The largely unchecked riots and looting in many Democrat-run major cities in the United States are ostensibly over the racist murder of George Floyd by an out-of-control cop in Minnesota. While video of Floyd’s death is horrifying and rather conclusively shows Office Derek Chauvin in the wrong, it is not actually at all clear at this point that Chauvin’s crime was racially motivated. It is clear, however, that while the rioting is opportunistic, outrageous, and possibly coordinated and pre-planned, America really does have a policing problem, and it is far larger than just Derek Chauvin.
While many police officers are careful professionals doing a dangerous and thankless job, there has been and is a problem on both a large and a small scale with unaccountable policing officials abusing their authority, apparently secure in the knowledge that their colleagues will cover for them. It seems that more police officers than many people would like to admit are bullies and thugs who joined the force because doing so effectively gives them a license to brutalize people without fear of censure or punishment.
This is not, contrary to establishment media myth, a race-based issue. It’s a problem of police overreach. Power-tripping cops have victimized people of all races. I myself have experienced this: in 2015 I was assaulted by a security guard, James Stankiewicz, at Saint Anselm College in Goffstown, New Hampshire, a college that had decided my opposition to jihad violence and Sharia oppression of women was beyond the pale of acceptable discourse; Stankiewicz then escaped arrest courtesy of a corrupt cop, Detective Chris Patten at the Goffstown Police Department.
Much more seriously, in January 2016, Officer Philip Brailsford shot and killed Daniel Shaver in the hallway of a hotel in Mesa, Arizona, while Shaver was complying with police orders to crawl down the hallway. The police in that case were responding to a false report that Shaver had a rifle. Shaver was white.
In 2016 in Dallas, a man named Tony Timpa, who suffered from schizophrenia, was killed by police officers who had him pinned on the ground, even as he pleaded for help and cried out: “You’re gonna kill me! You’re gonna kill me! You’re gonna kill me!”
In a larger arena, the 1992 FBI siege at Ruby Ridge, Idaho and the killing of an unarmed woman, Vicki Weaver, is a searing example of law enforcement officials abusing their authority.

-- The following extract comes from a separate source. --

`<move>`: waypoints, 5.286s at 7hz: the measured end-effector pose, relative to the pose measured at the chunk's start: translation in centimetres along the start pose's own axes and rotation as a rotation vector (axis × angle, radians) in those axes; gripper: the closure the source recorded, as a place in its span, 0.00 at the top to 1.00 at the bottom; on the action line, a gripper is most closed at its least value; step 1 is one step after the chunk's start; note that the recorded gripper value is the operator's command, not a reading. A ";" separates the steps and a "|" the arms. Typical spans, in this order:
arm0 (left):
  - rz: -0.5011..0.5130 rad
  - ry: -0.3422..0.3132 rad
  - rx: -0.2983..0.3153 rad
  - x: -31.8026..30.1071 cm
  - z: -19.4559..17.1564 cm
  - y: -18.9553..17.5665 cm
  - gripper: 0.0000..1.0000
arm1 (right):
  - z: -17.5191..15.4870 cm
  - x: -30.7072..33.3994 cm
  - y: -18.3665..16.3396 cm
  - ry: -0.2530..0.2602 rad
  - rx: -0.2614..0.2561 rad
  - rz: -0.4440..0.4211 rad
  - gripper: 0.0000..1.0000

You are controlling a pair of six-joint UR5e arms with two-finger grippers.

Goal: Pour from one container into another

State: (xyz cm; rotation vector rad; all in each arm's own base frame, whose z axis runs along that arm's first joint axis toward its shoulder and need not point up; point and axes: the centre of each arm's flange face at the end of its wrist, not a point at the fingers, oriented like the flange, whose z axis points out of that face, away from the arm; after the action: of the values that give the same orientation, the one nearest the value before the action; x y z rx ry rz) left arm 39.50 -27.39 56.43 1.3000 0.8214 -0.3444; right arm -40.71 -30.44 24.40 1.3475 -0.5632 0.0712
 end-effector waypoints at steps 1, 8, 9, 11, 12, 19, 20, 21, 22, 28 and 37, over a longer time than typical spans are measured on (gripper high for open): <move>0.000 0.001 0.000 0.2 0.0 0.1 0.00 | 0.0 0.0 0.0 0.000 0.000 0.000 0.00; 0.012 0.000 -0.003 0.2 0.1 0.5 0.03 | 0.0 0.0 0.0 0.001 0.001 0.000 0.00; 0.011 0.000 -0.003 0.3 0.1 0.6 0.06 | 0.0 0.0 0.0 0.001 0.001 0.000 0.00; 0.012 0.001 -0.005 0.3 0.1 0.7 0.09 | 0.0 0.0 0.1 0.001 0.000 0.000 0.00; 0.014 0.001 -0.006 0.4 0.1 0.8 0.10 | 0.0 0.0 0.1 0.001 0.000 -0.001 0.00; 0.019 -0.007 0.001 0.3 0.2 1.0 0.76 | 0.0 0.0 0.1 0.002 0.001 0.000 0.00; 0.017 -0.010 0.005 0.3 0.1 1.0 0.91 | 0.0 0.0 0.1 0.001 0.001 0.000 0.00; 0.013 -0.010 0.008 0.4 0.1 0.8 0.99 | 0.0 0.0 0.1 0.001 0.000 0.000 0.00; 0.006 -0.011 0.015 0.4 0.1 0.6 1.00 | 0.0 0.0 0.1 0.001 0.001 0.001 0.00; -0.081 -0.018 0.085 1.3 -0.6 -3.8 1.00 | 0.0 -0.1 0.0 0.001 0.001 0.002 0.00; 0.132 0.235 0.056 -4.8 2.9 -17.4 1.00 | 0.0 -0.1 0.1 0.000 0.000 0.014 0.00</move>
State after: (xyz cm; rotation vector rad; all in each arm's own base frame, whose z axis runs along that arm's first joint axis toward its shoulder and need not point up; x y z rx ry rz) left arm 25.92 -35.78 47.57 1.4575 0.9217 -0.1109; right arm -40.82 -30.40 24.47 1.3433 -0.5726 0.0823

So also is the 1993 FBI siege at the Branch Davidian compound in Waco, Texas, which resulted in the destruction of the compound and the deaths of 76 Branch Davidians.
More recently, the FBI framing of Gen. Michael Flynn was another manifestation of the same problem. Flynn was victimized by corrupt officials who had long ago left behind any sense of responsibility to the public, and had sacrificed their honesty and integrity to their avidity to advance partisan interests. Even worse, they were only interested in destroying Flynn as a step toward their overall goal of destroying Donald Trump, solely for the crime of having been elected President while advocating for policies they detested.
The FBI’s corruption didn’t start with the election of Trump. When jihad terrorists opened fire at the free speech event Pamela Geller and in Garland, Texas on May 3, 2015, an undercover FBI agent had egged them on to attack the event, entering the parking lot of the event right behind the jihadis, and telling them to “tear up Texas.” The FBI stonewalled all our efforts to compel them to disclose the exact nature of their involvement in the attack.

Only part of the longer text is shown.